Trente ans plus tard, Ali Abdel Khalek reprend le sujet et il ya bien des similitudes entre le destin d’Ahmad, le héros du Marché aux Poissons et celui du Costaud. Mais les temps ont changé. Au début du film de Salah Abou Seif, Haridi veut donner à son combat une dimension collective. Ahmad, lui, reste seul dans sa lutte contre les autres marchands. Il ne veut pas abolir un ordre injuste mais s’y intégrer et en profiter. De même, en 1986, ce ne sont plus les faibles qui s’insurgent contre un système imposé par les puissants mais les puissants qui se liguent contre un petit nouveau qui veut devenir plus puissants qu’eux. Le Marché aux Poissons est donc une fable politique sur la société égyptienne des années 80. Ce film montre comment le libéralisme économique a conduit les gens du peuple à considérer la  réussite personnelle comme la seule issue possible. Et pour réussir, il faut s’endurcir. Au début du film, c’est un mouvement de compassion qui pousse Ahmad  à prendre la défense de la veuve sans ressource. Fortune faite, il s’en débarrasse sans aucun regret. Avec ses concurrents, même attitude et il n’hésite pas à les rudoyer s’ils osent se plaindre.

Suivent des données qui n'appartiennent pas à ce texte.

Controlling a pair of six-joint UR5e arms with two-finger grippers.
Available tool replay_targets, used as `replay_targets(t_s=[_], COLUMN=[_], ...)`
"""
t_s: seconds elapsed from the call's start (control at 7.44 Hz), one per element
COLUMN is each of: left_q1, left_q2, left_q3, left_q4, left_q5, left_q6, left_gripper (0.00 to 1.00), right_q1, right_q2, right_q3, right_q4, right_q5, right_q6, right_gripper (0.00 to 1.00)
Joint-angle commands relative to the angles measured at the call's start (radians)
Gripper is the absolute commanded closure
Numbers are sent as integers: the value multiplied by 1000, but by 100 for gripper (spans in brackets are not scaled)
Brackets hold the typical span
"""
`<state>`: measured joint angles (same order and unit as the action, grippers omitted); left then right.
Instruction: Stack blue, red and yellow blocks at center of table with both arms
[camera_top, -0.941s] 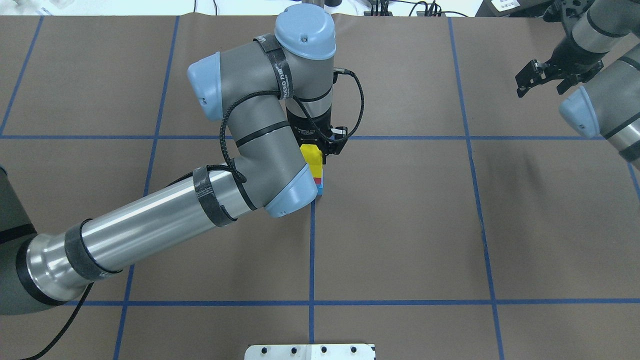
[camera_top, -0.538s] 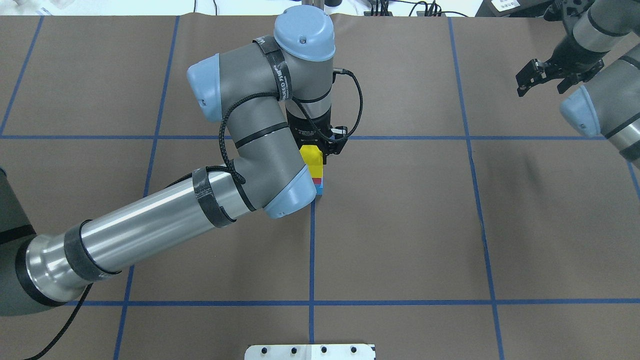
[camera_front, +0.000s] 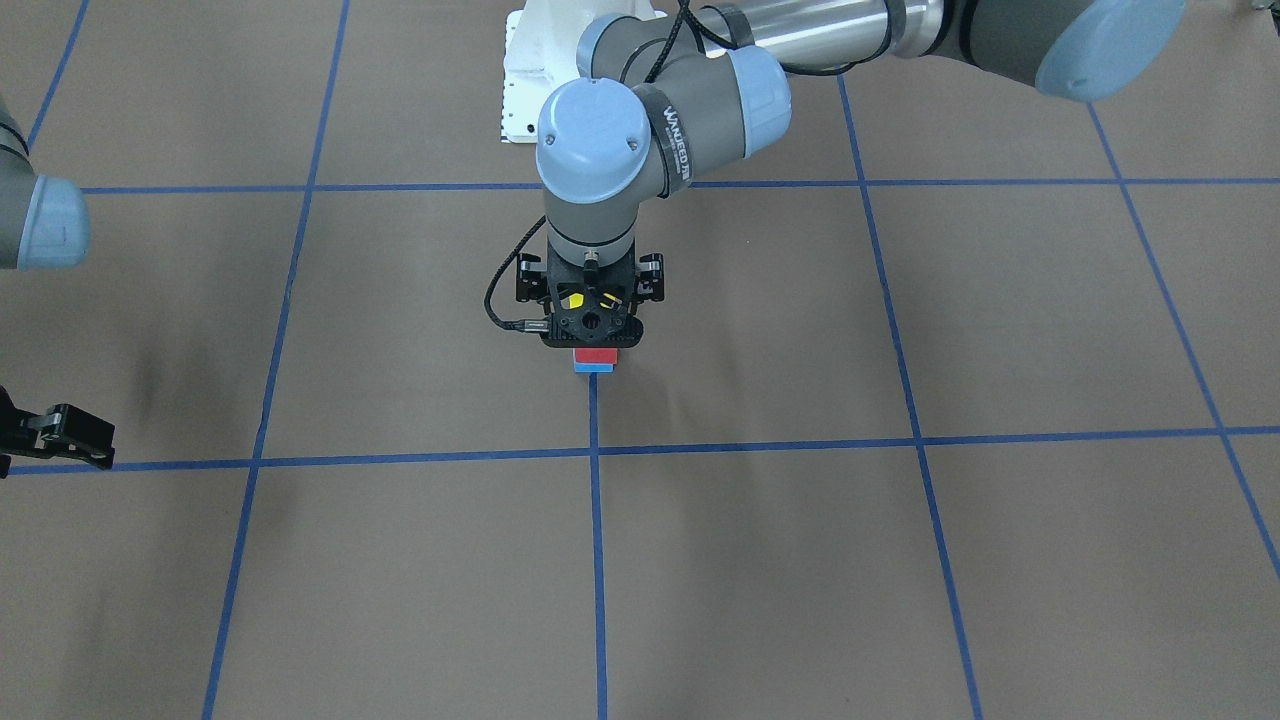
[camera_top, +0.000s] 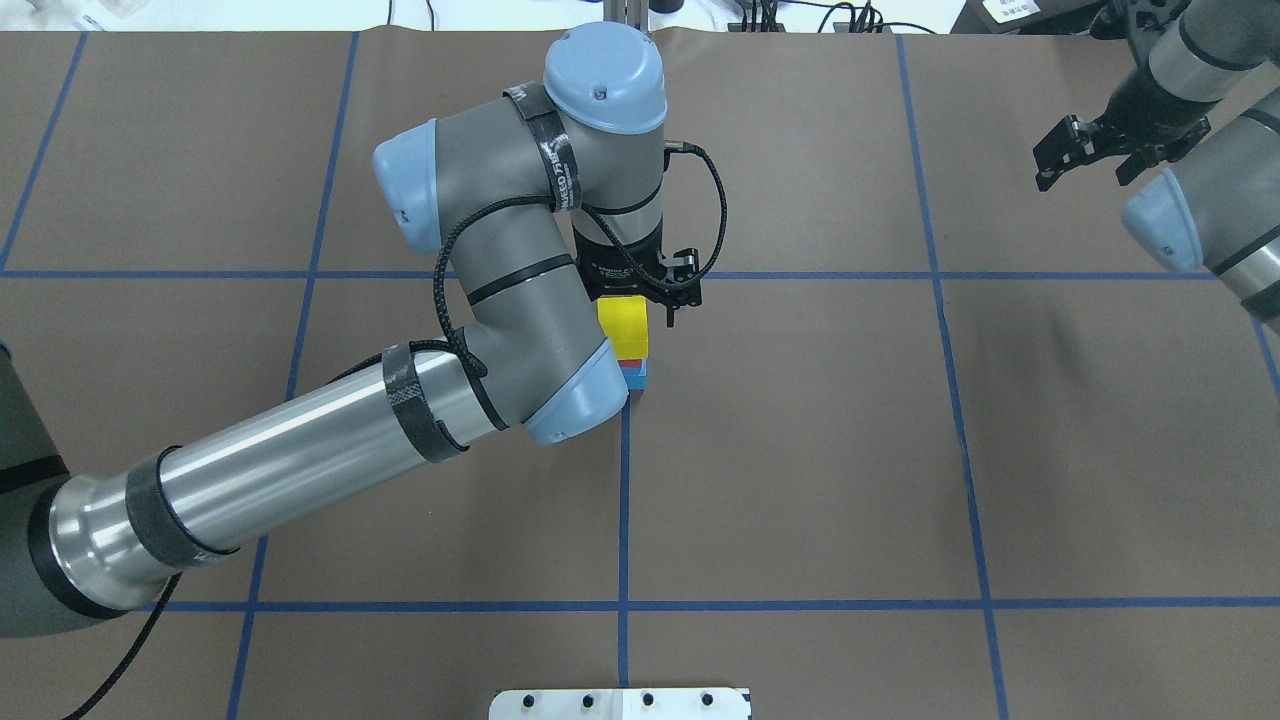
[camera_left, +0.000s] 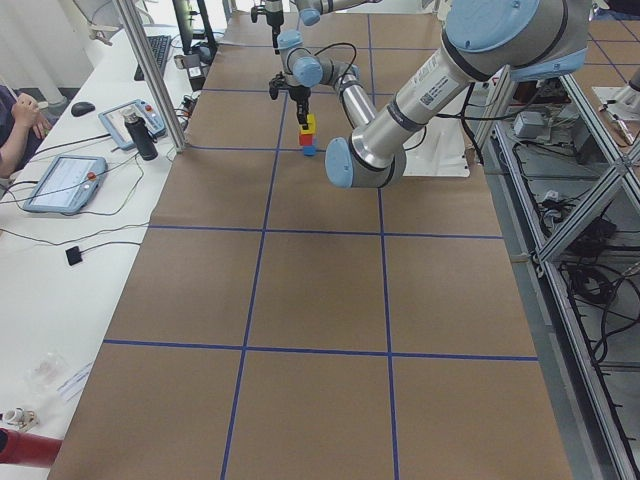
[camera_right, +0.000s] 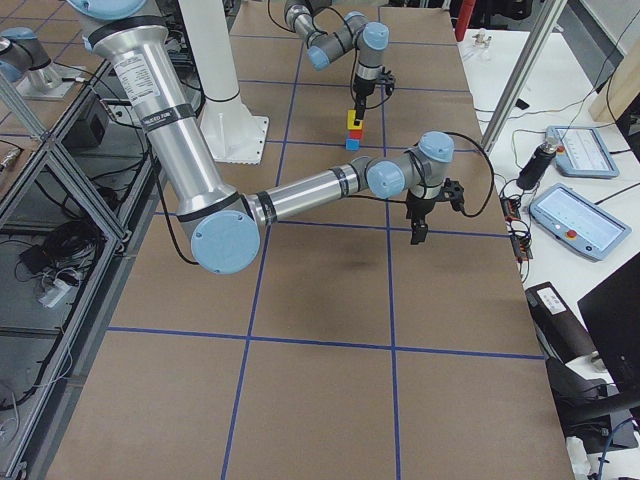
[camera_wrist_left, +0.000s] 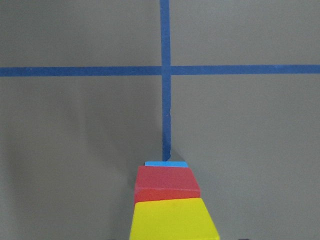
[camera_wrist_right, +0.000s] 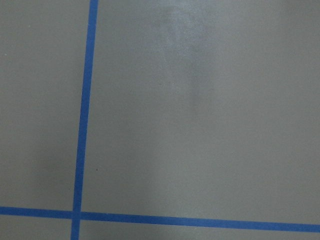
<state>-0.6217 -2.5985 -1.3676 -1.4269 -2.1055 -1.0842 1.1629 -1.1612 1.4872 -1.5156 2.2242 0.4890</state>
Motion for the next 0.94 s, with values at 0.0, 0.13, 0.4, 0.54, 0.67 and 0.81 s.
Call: replay_targets(t_s=[0.0, 0.13, 0.4, 0.54, 0.67, 0.81], left_q1=[-1, -15, -62, -106, -154, -224], left_q2=[0, 0, 53, 183, 375, 552], left_q3=[-8, -52, -266, -463, -651, -751], left_q4=[5, 14, 182, 233, 233, 233], left_q5=[-1, -4, -2, -2, -1, -2], left_q6=[0, 0, 35, 90, 197, 380], left_gripper=[1, 1, 0, 0, 0, 0], right_q1=[6, 17, 30, 37, 47, 60], right_q2=[0, 2, 2, 2, 0, -8], right_q3=[-1, 1, -1, -2, -2, -4], right_q4=[-2, 0, -2, -2, -6, -6], right_q5=[2, 12, 26, 26, 26, 25], right_q6=[-1, -4, -10, -18, -51, -85], right_gripper=[1, 1, 1, 1, 1, 1])
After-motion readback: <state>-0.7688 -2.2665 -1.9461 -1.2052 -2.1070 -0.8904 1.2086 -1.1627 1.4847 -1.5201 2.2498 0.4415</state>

Au final, le propos d’Ali Abdel Khalek est encore plus pessimiste que celui de Salah Abou Seif. 
Le Marché aux Poissons ne fait pas trop pâle figure à côté de son prestigieux modèle. Ali Abdel Khalek l’a tourné comme un western. Les nombreuses scènes de bagarre sont toujours impressionnantes. La fin est digne d’un film de Sergio Leone : le marché est brusquement déserté par tous les employés ; les marchands baissent les uns après les autres le rideau métallique de leur  boutique ; le héros vêtu d’un impeccable costume blanc,  reste seul ; les armes des tueurs embusqués entrent en action ;  le corps d’Ahmad est déchiqueté par les balles ; les marchands relèvent leur rideau métallique, ils sourient. Durant toute la scène, pas un mot, pas un cri.
Dans cette oeuvre d'Ali Abdel Khalek, Ahmed Zaki et Nabila Ebeid dominent l’interprétation de tout leur exceptionnel talent.